* **Exercise directions**
A letter-for-letter copy of the listing is required, with no pictures in it.

----

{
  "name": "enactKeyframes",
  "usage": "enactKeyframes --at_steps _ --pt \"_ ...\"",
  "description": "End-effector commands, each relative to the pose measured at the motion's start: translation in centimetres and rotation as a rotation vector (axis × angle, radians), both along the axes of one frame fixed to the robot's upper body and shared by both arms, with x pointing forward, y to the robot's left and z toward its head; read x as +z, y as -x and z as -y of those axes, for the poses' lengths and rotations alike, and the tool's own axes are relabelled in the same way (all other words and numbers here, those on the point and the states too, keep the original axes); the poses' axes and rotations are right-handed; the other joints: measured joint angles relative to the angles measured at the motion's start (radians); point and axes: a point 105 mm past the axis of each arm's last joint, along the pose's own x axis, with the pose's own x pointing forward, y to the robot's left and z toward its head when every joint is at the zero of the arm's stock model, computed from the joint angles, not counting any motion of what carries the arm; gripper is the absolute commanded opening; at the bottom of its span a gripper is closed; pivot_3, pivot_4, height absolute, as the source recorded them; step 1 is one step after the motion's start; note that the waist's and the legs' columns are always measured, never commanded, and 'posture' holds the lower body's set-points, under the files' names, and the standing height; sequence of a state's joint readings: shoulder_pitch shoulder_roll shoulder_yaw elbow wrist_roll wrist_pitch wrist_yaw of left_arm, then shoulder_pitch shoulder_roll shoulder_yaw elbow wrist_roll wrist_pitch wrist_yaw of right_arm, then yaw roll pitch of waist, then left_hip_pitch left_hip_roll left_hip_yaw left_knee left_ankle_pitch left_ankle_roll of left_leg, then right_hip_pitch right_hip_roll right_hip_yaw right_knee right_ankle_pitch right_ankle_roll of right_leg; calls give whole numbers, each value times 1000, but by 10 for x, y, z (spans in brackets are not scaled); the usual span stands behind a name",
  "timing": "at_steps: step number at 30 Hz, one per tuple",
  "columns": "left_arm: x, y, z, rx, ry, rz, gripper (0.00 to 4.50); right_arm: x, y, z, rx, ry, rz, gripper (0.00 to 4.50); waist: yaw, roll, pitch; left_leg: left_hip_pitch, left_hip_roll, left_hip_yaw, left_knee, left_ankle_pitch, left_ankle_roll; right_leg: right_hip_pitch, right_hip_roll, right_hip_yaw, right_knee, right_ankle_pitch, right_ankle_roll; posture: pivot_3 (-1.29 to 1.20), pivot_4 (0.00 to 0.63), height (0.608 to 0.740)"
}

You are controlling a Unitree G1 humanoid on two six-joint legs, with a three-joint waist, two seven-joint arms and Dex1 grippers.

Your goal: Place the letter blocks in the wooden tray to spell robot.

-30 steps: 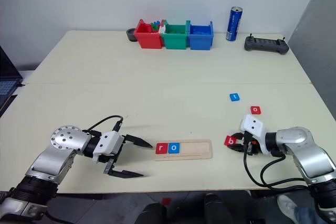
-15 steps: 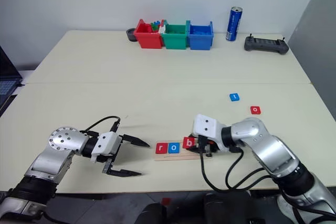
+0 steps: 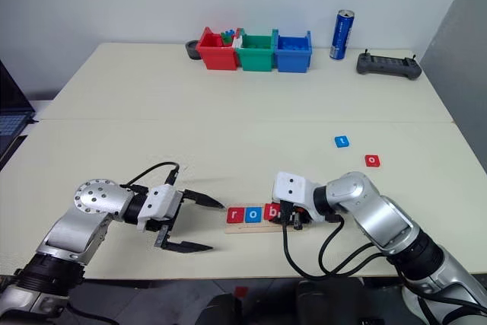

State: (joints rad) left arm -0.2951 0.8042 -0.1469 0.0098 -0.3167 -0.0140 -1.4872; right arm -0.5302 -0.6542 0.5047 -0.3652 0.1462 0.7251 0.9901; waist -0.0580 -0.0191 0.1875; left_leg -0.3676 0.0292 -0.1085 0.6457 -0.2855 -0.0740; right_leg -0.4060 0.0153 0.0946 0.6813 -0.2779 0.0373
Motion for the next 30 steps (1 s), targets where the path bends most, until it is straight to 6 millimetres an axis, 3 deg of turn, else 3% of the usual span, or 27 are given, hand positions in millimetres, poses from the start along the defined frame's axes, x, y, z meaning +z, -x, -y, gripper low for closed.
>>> enactKeyframes --at_steps 1,13,22,30 --pt "21 -3 5 -7 30 47 4500 7 -2 -5 31 -7 38 1458 0 0 0 0 0 0 0 0 0 0 0 0 0 0 0 0 150 740" --pt "31 -3 13 5 31 50 4500 5 -4 -9 40 -7 40 1458 0 0 0 0 0 0 0 0 0 0 0 0 0 0 0 0 150 740" --pt "31 -4 13 7 26 48 4500 15 -7 -14 38 -37 61 4469 0 0 0 0 0 0 0 0 0 0 0 0 0 0 0 0 150 740" --pt "29 -3 8 17 18 48 4500 33 6 -3 42 -57 57 4469 0 0 0 0 0 0 0 0 0 0 0 0 0 0 0 0 150 740"
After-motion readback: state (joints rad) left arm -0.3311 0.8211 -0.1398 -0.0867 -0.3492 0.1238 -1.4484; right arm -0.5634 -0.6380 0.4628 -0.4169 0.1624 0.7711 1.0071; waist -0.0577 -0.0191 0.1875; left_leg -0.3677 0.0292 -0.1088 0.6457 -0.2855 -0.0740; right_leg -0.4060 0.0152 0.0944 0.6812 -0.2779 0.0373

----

* **Exercise response**
{
  "name": "enactKeyframes",
  "usage": "enactKeyframes --at_steps _ --pt \"_ ...\"",
  "description": "End-effector commands, each relative to the pose measured at the motion's start: translation in centimetres and rotation as a rotation vector (axis × angle, radians), both along the axes of one frame fixed to the robot's upper body and shared by both arms, with x pointing forward, y to the robot's left and z toward its head; read x as +z, y as -x and z as -y of those axes, for the poses' lengths and rotations alike, and the tool's own axes are relabelled in the same way (all other words and numbers here, those on the point and the states too, keep the original axes); the poses' axes and rotations are right-handed; the other joints: measured joint angles relative to the angles measured at the motion's start (radians); point and axes: a point 105 mm past the axis of each arm's last joint, along the pose's own x axis, with the pose's own x pointing forward, y to the robot's left and z toward its head when every joint is at the zero of the arm's stock model, computed from the joint angles, not counting any motion of what carries the arm; gripper is the absolute commanded opening; at the bottom of its span a gripper is closed; pivot_3, pivot_4, height absolute, as the source recorded them; step 1 is one step after the motion's start; note that the waist's and the legs' columns are always measured, never commanded, and 'posture' holds the lower body's set-points, under the files' names, and the standing height; sequence of a state's joint readings: shoulder_pitch shoulder_roll shoulder_yaw elbow wrist_roll wrist_pitch wrist_yaw of left_arm, then shoulder_pitch shoulder_roll shoulder_yaw elbow wrist_roll wrist_pitch wrist_yaw of right_arm, then yaw roll pitch of waist, then left_hip_pitch left_hip_roll left_hip_yaw left_knee left_ankle_pitch left_ankle_roll of left_leg, then right_hip_pitch right_hip_roll right_hip_yaw right_knee right_ankle_pitch right_ankle_roll of right_leg; calls give whole numbers, each value times 1000, but by 10 for x, y, z (spans in brackets are not scaled); the usual span stands behind a name",
  "timing": "at_steps: step number at 30 Hz, one per tuple",
  "columns": "left_arm: x, y, z, rx, ry, rz, gripper (0.00 to 4.50); right_arm: x, y, z, rx, ry, rz, gripper (0.00 to 4.50); waist: yaw, roll, pitch; left_leg: left_hip_pitch, left_hip_roll, left_hip_yaw, left_knee, left_ankle_pitch, left_ankle_roll; right_leg: right_hip_pitch, right_hip_roll, right_hip_yaw, right_knee, right_ankle_pitch, right_ankle_roll; posture: pivot_3 (-1.29 to 1.20), pivot_4 (0.00 to 0.63), height (0.608 to 0.740)"
}

You are controlling a Unitree G1 humanoid on two six-joint legs, with a three-joint waist, two seven-joint arms and Dex1 grippers.

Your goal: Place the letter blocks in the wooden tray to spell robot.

-30 steps: 
-15 steps: 
+0 steps: 

State: (joints rad) left arm -0.2951 0.8042 -0.1469 0.0098 -0.3167 -0.0140 -1.4872; right arm -0.5302 -0.6542 0.5047 -0.3652 0.1462 0.7251 0.9901; waist -0.0580 -0.0191 0.1875; left_leg -0.3676 0.0292 -0.1085 0.6457 -0.2855 -0.0740; right_leg -0.4060 0.0153 0.0946 0.6813 -0.2779 0.0373
Motion for the next 30 steps (1 s), targets where the path bends most, until it is straight to 6 millimetres an axis, 3 deg of turn, else 3% of the usual span, or 27 are given, hand positions in millimetres, poses from the start along the defined frame's axes, x, y, z meaning +z, -x, -y, gripper low for closed.
>>> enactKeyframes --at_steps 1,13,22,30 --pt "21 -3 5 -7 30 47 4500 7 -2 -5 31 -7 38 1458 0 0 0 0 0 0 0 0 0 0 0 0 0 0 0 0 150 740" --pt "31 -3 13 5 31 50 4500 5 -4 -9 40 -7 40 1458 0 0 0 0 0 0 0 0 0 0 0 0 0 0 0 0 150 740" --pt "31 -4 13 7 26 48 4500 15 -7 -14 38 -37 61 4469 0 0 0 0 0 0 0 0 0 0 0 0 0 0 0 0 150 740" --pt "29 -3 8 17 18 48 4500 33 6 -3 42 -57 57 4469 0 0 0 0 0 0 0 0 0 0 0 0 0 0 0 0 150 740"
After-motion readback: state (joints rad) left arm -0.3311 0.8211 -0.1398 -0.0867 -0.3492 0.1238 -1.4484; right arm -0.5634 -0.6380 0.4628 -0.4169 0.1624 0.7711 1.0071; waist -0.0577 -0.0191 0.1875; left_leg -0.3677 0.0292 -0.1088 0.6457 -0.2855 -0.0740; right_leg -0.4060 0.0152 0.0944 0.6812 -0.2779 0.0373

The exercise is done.